All records are to be printed exactly as they appear.

#### Given data ####

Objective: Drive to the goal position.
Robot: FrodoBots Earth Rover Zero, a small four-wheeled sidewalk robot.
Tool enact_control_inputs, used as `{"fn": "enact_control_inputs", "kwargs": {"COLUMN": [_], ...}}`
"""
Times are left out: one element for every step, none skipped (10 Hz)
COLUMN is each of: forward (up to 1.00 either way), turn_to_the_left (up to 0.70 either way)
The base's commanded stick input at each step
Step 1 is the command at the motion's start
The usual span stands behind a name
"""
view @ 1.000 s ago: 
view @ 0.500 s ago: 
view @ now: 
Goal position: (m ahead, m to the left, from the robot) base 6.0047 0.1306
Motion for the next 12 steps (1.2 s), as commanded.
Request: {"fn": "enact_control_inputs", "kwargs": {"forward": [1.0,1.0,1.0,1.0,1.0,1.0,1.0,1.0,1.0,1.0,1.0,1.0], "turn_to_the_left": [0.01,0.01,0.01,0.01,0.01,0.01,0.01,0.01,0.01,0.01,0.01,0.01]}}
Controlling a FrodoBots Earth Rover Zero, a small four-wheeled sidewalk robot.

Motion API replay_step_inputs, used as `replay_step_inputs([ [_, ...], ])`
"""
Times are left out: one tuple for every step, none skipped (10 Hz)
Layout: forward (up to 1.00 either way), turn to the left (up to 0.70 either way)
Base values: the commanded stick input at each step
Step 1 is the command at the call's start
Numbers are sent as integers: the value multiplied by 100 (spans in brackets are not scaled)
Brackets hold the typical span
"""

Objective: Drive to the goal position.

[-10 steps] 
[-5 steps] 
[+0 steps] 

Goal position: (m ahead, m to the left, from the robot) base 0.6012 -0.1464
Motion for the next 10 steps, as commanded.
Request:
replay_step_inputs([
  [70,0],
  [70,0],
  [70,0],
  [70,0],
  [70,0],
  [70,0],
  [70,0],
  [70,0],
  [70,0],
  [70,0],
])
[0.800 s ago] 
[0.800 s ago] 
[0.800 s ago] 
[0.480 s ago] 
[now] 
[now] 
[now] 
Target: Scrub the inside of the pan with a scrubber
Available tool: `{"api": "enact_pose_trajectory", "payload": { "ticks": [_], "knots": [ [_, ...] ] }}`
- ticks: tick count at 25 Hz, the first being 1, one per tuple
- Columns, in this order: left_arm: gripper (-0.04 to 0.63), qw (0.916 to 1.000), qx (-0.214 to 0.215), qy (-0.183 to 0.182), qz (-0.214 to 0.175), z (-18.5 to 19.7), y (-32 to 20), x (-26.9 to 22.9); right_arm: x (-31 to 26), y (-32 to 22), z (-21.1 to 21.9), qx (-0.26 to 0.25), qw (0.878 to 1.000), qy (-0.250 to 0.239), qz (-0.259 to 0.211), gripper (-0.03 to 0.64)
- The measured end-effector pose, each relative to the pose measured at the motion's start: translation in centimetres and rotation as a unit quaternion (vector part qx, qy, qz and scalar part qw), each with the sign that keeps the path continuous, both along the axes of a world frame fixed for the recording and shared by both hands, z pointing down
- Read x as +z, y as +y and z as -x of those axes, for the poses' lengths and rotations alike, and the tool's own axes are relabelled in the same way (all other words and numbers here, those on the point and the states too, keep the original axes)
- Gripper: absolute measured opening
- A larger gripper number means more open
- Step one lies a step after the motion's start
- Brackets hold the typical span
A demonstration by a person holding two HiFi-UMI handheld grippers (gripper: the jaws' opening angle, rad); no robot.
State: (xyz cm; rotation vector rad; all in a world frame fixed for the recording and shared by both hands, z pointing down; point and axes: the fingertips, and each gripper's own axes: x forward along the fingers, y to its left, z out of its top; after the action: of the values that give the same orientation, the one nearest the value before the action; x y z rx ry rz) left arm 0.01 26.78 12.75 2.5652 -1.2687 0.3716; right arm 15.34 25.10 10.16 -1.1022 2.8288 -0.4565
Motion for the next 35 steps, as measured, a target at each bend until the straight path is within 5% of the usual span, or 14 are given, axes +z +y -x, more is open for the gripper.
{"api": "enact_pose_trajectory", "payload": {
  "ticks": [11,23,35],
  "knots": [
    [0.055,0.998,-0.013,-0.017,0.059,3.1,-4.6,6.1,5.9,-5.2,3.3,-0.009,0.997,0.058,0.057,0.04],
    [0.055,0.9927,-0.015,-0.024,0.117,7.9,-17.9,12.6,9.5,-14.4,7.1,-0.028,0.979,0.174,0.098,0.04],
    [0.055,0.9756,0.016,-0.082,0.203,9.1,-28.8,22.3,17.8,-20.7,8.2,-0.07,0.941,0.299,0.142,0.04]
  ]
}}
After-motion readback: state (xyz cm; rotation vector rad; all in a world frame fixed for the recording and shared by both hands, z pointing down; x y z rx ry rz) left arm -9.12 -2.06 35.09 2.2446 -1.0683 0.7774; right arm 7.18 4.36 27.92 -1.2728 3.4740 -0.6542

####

§ Exercise answer
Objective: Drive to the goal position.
Robot: FrodoBots Earth Rover Zero, a small four-wheeled sidewalk robot.
Tool enact_control_inputs, used as `{"fn": "enact_control_inputs", "kwargs": {"COLUMN": [_], ...}}`
"""
Times are left out: one element for every step, none skipped (10 Hz)
COLUMN is each of: forward (up to 1.00 either way), turn_to_the_left (up to 0.70 either way)
The base's commanded stick input at each step
Step 1 is the command at the motion's start
The usual span stands behind a name
"""
view @ 1.000 s ago: 
view @ 0.500 s ago: 
view @ now: 
Goal position: (m ahead, m to the left, from the robot) base 6.0047 0.1306
Motion for the next 12 steps (1.2 s), as commanded.
Request: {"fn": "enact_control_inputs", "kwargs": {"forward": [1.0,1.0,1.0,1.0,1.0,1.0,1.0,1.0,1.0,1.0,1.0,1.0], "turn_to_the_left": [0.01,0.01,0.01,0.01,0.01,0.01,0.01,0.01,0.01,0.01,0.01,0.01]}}
Controlling a FrodoBots Earth Rover Zero, a small four-wheeled sidewalk robot.

Motion API replay_step_inputs, used as `replay_step_inputs([ [_, ...], ])`
"""
Times are left out: one tuple for every step, none skipped (10 Hz)
Layout: forward (up to 1.00 either way), turn to the left (up to 0.70 either way)
Base values: the commanded stick input at each step
Step 1 is the command at the call's start
Numbers are sent as integers: the value multiplied by 100 (spans in brackets are not scaled)
Brackets hold the typical span
"""

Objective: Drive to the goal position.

[-10 steps] 
[-5 steps] 
[+0 steps] 

Goal position: (m ahead, m to the left, from the robot) base 0.6012 -0.1464
Motion for the next 10 steps, as commanded.
Request:
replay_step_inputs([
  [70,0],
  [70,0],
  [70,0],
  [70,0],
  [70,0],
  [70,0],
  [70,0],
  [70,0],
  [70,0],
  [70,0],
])
[0.800 s ago] 
[0.800 s ago] 
[0.800 s ago] 
[0.480 s ago] 
[now] 
[now] 
[now] 
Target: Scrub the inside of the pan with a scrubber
Available tool: `{"api": "enact_pose_trajectory", "payload": { "ticks": [_], "knots": [ [_, ...] ] }}`
- ticks: tick count at 25 Hz, the first being 1, one per tuple
- Columns, in this order: left_arm: gripper (-0.04 to 0.63), qw (0.916 to 1.000), qx (-0.214 to 0.215), qy (-0.183 to 0.182), qz (-0.214 to 0.175), z (-18.5 to 19.7), y (-32 to 20), x (-26.9 to 22.9); right_arm: x (-31 to 26), y (-32 to 22), z (-21.1 to 21.9), qx (-0.26 to 0.25), qw (0.878 to 1.000), qy (-0.250 to 0.239), qz (-0.259 to 0.211), gripper (-0.03 to 0.64)
- The measured end-effector pose, each relative to the pose measured at the motion's start: translation in centimetres and rotation as a unit quaternion (vector part qx, qy, qz and scalar part qw), each with the sign that keeps the path continuous, both along the axes of a world frame fixed for the recording and shared by both hands, z pointing down
- Read x as +z, y as +y and z as -x of those axes, for the poses' lengths and rotations alike, and the tool's own axes are relabelled in the same way (all other words and numbers here, those on the point and the states too, keep the original axes)
- Gripper: absolute measured opening
- A larger gripper number means more open
- Step one lies a step after the motion's start
- Brackets hold the typical span
A demonstration by a person holding two HiFi-UMI handheld grippers (gripper: the jaws' opening angle, rad); no robot.
State: (xyz cm; rotation vector rad; all in a world frame fixed for the recording and shared by both hands, z pointing down; point and axes: the fingertips, and each gripper's own axes: x forward along the fingers, y to its left, z out of its top; after the action: of the values that give the same orientation, the one nearest the value before the action; x y z rx ry rz) left arm 0.01 26.78 12.75 2.5652 -1.2687 0.3716; right arm 15.34 25.10 10.16 -1.1022 2.8288 -0.4565
Motion for the next 35 steps, as measured, a target at each bend until the straight path is within 5% of the usual span, or 14 are given, axes +z +y -x, more is open for the gripper.
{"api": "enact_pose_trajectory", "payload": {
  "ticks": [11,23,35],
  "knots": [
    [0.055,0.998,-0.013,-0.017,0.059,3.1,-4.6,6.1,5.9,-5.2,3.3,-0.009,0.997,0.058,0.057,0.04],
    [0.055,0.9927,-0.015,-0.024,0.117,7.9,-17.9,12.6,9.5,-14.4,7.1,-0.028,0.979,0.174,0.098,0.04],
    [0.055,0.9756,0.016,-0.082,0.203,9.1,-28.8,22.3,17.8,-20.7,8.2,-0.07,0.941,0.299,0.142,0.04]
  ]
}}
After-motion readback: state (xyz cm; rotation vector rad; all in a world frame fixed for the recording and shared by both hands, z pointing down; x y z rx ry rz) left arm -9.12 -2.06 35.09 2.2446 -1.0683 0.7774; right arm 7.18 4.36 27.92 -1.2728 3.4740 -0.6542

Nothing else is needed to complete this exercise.